Data segment
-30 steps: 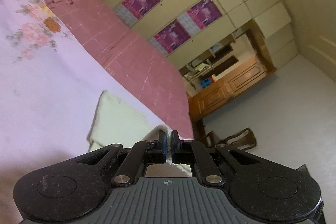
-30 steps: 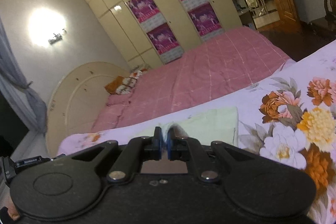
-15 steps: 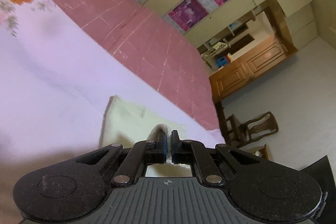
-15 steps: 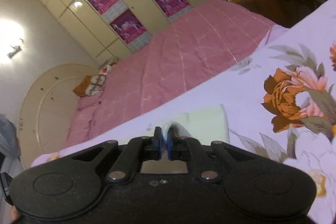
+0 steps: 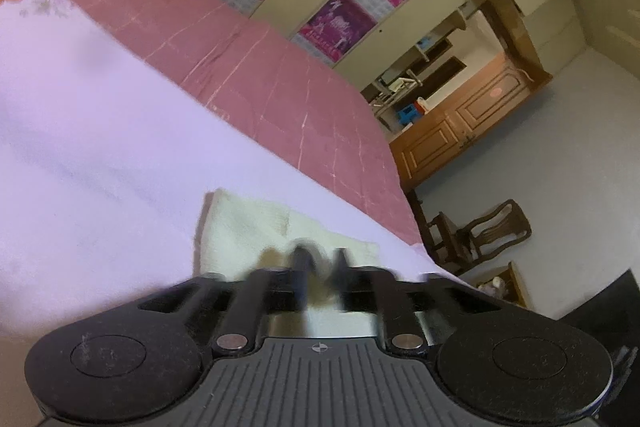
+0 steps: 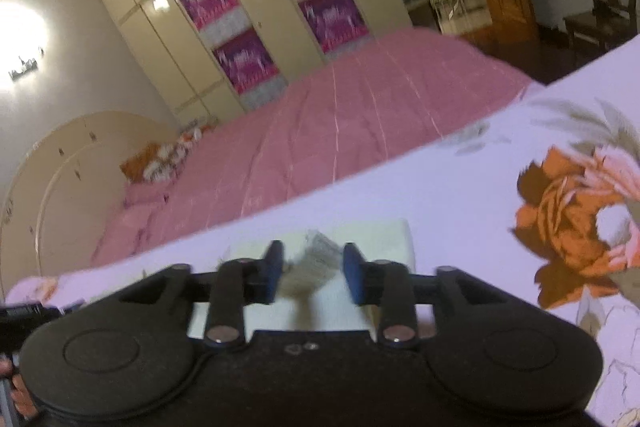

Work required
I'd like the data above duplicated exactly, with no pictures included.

Response
-30 steps: 
-30 steps: 
-15 steps: 
-15 steps: 
+0 steps: 
+0 steps: 

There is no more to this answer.